[Dataset excerpts]

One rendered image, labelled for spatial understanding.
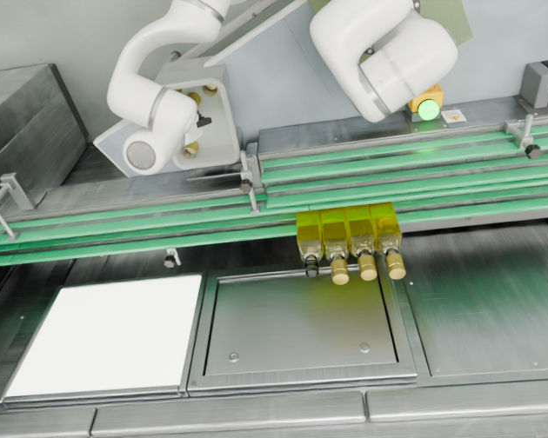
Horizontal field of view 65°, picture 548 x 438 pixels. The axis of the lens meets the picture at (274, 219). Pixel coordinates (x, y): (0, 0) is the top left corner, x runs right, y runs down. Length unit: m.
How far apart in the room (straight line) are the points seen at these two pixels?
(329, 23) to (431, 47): 0.16
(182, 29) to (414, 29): 0.35
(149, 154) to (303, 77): 0.49
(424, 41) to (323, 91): 0.45
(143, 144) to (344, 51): 0.35
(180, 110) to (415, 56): 0.37
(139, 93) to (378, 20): 0.38
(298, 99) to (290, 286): 0.47
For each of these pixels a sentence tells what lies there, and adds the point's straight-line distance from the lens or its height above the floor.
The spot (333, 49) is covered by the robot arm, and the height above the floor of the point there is 1.09.
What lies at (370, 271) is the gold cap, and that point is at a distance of 0.90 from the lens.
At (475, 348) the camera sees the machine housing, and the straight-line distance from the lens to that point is 1.03.
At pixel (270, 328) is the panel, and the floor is 1.18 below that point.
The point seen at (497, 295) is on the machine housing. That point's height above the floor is 1.11.
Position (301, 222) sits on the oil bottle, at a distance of 1.00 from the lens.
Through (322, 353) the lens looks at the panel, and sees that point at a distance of 0.96.
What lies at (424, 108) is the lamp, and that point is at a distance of 1.07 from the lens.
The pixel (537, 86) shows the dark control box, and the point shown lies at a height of 0.83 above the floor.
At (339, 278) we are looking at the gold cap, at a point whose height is 1.16.
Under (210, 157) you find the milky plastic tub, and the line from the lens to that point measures 1.13.
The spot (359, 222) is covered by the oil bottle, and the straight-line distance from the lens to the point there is 0.99.
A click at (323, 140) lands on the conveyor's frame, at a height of 0.85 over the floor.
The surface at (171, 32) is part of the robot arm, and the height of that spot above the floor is 1.08.
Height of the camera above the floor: 1.77
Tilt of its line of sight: 50 degrees down
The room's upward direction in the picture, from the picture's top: 179 degrees counter-clockwise

_Work to complete_
Looking through the data above, copy out each line in which the string "degrees" occurs.

_Solution to this problem_
Tilt of its line of sight: 50 degrees down
The room's upward direction in the picture, from the picture's top: 179 degrees counter-clockwise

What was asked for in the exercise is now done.